Experimental program
Comparison scheme
Effect test

Embodiment 1

[0037] Example 1: Nitraria tangutica Tonoplast Membrane H + - Cloning of PPase protein gene (NtVP1)

[0038] According to the cloned 10 species (Gossypium hirsutum ADN96173.1), grape (Vitis vinifera XP_002273207.1), poplar (Populus trichocarpa XP_006381091.1), Arabidopsis (NP_173021.1), Grass (AEI17666.1), Kalidium foliatum ABK91685.1, Rice (BAA31523.1), Suaeda corniculata ADQ00196.1, Halostachyscaspica ABO45933.1, Overlord (ABU92563 .1)) The gene was subjected to multiple sequence alignment, and a pair of degenerate primers NtVP1-F1 (SEQ ID NO: 1) and NtVP1-R1 (SEQ ID NO: 2) were designed in the amino acid conserved region.

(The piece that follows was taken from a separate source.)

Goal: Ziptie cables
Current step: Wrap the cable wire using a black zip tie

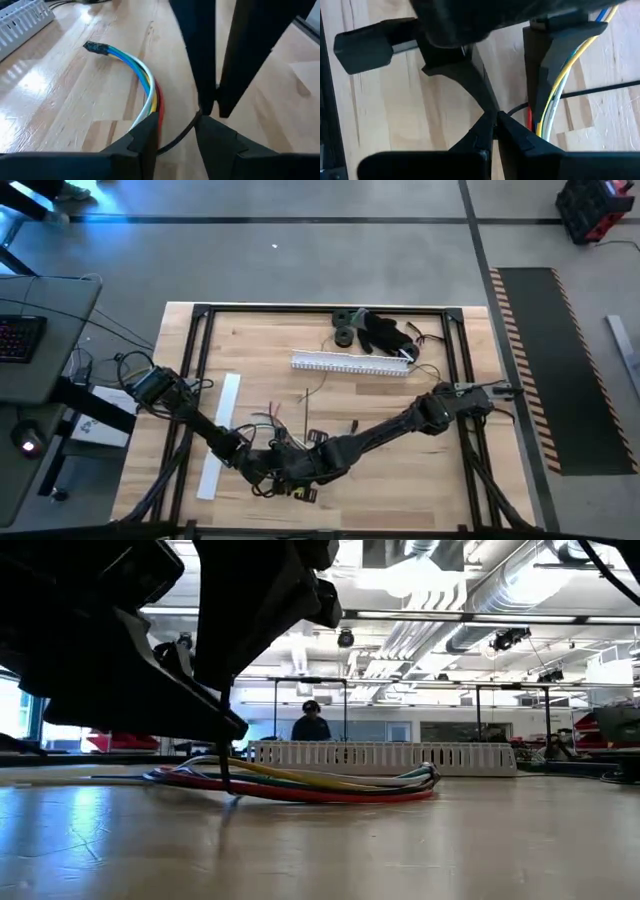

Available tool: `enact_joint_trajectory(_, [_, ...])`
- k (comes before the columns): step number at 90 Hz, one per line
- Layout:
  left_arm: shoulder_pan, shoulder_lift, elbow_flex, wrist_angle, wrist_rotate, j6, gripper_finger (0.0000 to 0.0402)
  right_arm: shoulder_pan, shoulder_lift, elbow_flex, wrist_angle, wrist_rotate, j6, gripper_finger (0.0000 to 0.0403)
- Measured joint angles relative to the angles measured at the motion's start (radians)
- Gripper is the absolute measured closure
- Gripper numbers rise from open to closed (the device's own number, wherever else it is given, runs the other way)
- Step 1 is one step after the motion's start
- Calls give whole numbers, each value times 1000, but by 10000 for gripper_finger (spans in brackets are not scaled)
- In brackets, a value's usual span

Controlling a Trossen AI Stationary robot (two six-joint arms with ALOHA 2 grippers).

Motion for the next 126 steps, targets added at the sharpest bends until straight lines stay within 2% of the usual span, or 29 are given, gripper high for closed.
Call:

Extract the total RNA of Nitraria tangutica leaves (RNAiso Plus from Takara Company), and amplify the conserved region cDNA fragment (1156bp) (SEQ ID NO: 3) from the total RNA of Nitraria tangutica by RT-PCR. The method of the RT-PCR is as follows:

[0039] Take 8 μl of total RNA, 1 μl of 50 μM oligo(Dt) 20 , 1μl 10mM dNTP mixture (both carried out on ...

Embodiment 2

[0045] Example 2: Tonoplast Membrane H of Different Species + - PPase protein sequence comparison

[0046] Select 10 tonoplast H from different plants from GenBank + -Amino acid sequences of PPase proteins, respectively upland cotton (Gossypium hirsutum ADN96173.1), grape (Vitis vinifera XP_002273207.1), poplar trichocarpa (Populus trichocarpa XP_006381091.1), Arabidopsis thaliana (NP_173021.1), salt horn Grass (AEI17666.1), Kalidium foliatum ABK91685.1, Rice (BAA31523.1), Suaeda corniculata ADQ00196.1, Halostachys caspica ABO45933.1), Overlord ( ABU92563.1), using DNAMAN software, these 10 proteins were compared with the NtVP1 protein of the present invention. The results showed that the amino acid sequence of NtVP1 was consistent with that of the cloned upland cotton H + -PPase protein homology up to 93%, and Arabidopsis tonoplast H + -PPase protein AtVP1 homology is 89.29%, and Arabidopsis tonoplast H + -The homology of PPase protein AtVP2 is only 33.53% (AAF31163.1). ...

Embodiment 3

[0047] Example Three: Tonoplast Membrane H from Different Species + -PPase protein phylogenetic tree

[0048] in the tonoplast H + -Based on the alignment of PPase protein sequences, the above 10 tonoplast H + -PPase protein (respectively upland cotton (Gossypium hirsutum ADN96173.1), grape (Vitis vinifera XP_002273207.1) and (CAO41672.1), poplar (Populus trichocarpaXP_006381091.1), Arabidopsis (NP_173021.1) and (AAF31163.1), salt hornwort (AEI17666.1), salt claw (Kalidium foliatum ABK91685.1), rice (BAA31523.1), Suaeda corniculata (Suaeda corniculataADQ00196.1), salt ear wood (Halostachys caspica ABO45933.1), Overlord (ABU92563.1)) and the amino acid sequences of the NtVP1 protein of the present invention are subjected to multiple sequence matching arrangement, and then MEGA5.1 software is used to construct a phylogenetic tree. The method is based on the Neighbor-joining method, by The Poisson distance method has been analyzed by 1000 bootstrap. result( figure 2 ) showe...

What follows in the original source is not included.